До недавних пор цивилизации исходили из допущения, что мир есть творение сверхъестественного "Творца", Бога. Поэтому метафизический бунт, согласно Камю, прежде всегда был яростным и горделивым кощунством, богоборчеством, возмущенным детищем обманутой в своих упованиях тяги к "благодати" и "священному", то есть веры. Однако напряженное противостояние не могло длиться вечно: в конце концов провиденциальный "хозяин" вселенной был низвергнут с небес и "умерщвлен". "Мятеж завершился метафизической революцией", провозгласившей "царство человека без Бога". И вот на этом-то рубеже произошла, по Камю, роковая утрата. Сокрушение надмирного маяка – а самоопределение по нему, благолепное или гневное, обеспечивало прокладывание дороги между подводными каменными грядами и мелями безнравственности, помогало умам различать добро и зло – не сопровождалось полаганием иного, столь же несомненного ценностного указателя. А это означает "признание, что все дозволено, отказ принимать любой закон, кроме своего собственного". Настала пора своеволия и самообожения, когда каждый – сам себе судья. "Метафизическая революция", в отличие от "метафизического бунта", бросавшего вызов именем всех страждущих и их общей правды, побуждает каждого утверждать личную правду единственно истинной, "самостийной". А затем навязывать ее другим силком, позволяя себе ради ее внедрения все, вплоть до убийства. Другие воспринимаются как чужие, а не себе подобные, не представители той же породы, носители той же "сущности". Их воля подавляется, и кровь проливается "по совести", податливо идущей на поводу у хотения. Впав в безмерность, вчерашние бунтари оборачиваются бесчинствующими самодержцами, попирают те самые святыни, ради которых они ополчались против сущего, – право живущих на жизнь и счастье, как те его понимают. Истребительный апокалипсис – расплата за это забвение уроков бунта, несшего в своих недрах заботу об избавлении от смерти всех без исключения и благоговение перед "человеческой природой" в каждом ее отдельном проявлении – любой человеческой жизни.

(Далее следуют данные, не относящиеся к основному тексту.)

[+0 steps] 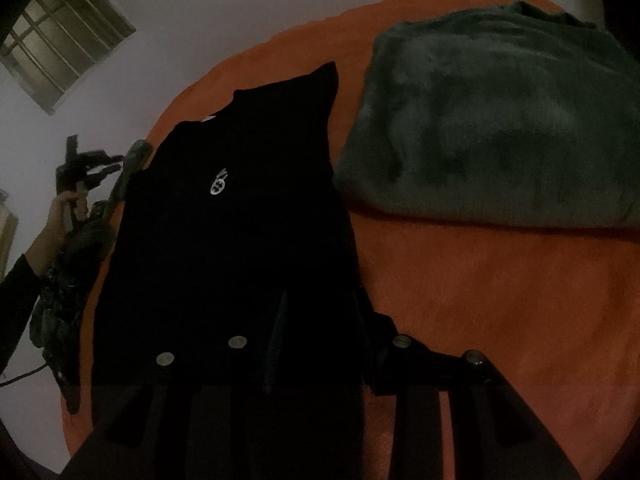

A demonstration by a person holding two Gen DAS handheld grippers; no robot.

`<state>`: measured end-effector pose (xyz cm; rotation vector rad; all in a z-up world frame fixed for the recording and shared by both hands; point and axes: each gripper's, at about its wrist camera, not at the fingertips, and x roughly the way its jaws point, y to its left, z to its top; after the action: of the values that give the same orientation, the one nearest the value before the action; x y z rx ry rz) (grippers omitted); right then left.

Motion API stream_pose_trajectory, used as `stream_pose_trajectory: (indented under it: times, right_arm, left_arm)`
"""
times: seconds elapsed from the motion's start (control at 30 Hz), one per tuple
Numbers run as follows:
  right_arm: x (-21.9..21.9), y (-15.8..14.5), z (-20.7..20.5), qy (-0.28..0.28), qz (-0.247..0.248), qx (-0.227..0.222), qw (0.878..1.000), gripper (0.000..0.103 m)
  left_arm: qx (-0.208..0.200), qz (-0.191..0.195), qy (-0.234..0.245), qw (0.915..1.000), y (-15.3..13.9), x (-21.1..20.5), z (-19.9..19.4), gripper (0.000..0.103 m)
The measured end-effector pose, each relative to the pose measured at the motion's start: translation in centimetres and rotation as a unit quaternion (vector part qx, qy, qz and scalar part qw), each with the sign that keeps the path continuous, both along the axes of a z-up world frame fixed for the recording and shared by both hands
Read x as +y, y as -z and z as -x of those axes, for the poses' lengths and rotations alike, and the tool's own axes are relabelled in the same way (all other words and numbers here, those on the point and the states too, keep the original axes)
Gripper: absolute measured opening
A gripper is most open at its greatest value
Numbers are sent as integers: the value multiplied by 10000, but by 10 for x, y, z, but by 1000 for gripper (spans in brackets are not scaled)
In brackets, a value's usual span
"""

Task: Fold clothes

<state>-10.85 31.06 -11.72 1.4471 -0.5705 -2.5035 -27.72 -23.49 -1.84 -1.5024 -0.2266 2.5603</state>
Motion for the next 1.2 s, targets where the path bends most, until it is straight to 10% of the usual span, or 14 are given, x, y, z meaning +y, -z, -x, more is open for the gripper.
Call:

Перелом, когда метафизический бунт достиг полной прозрачности для самого себя и устремился навстречу нигилистическому грехопадению, и отмечен для Камю в духовной истории Запада прежде всего именем Ницше. Описав это повстанчество мысли, Ницше вместе с тем его одобрил, выступил его восторженным пророком, бесом-соблазнителем всех последующих философствующих имморалистов, среди которых еще недавно подвизался и Камю. В споре об интеллектуальной ответственности Ницше за совращение множества умов и духовную подготовку фашизма – споре, с понятной страстностью разгоревшемся сразу после разгрома гитлеровского государства, – заслуга Камю, как и более известный у нас вклад Томаса Манна ("Философия Ницше в свете нашего опыта"), состоит в развенчании вчерашним ницшеанцем некогда близких ему самому воззрений.

Неудивительно поэтому, что в "Бунтующем человеке" судьба самого Ницше истолкована не без доли соболезнования, как голгофа ума, оплаченная безумием. Беда Ницше, согласно Камю, в редком чутье, присущем клиническим диагностам. Он не выдумал сам и не затеял первым "богоубийство", а просто обнаружил Бога уже "мертвым" в душах современников и отважился сказать об этом во всеуслышанье. И еще – хладнокровно осмыслил громадность случившегося, бестрепетно извлек все напрашивающиеся следствия. "Раз мир лишен Божественной воли, – перелагает Камю вкратце ход ницшеанских доводов, – то тем самым он лишен единства и целенаправленности", в нем все более или менее случайность – не знающая рациональности "просто жизнь", витальный поток. Где взять посреди этого хаоса скрижали, дабы сверить по ним, что отнести к добру, а что ко злу? Ведь "добро нуждается в том, чтобы быть оправданным", а опоры для подобного оправдания больше нет. И раз найти ее негде, то всякая попытка судить о жизни в свете нравственных ценностей есть ложь и подделка. Ницше объявляет войну морали как обману. Он даже Христа обряжает под всеприемлющего имморалиста, христианство считает извращением действительных заветов своего основоположника и испепеляет за проповедь добродетелей. Он ратует за безгрешность погружения в иррациональный круговорот космических стихий и приятие всего даже самого жестокого, что они с собой несут.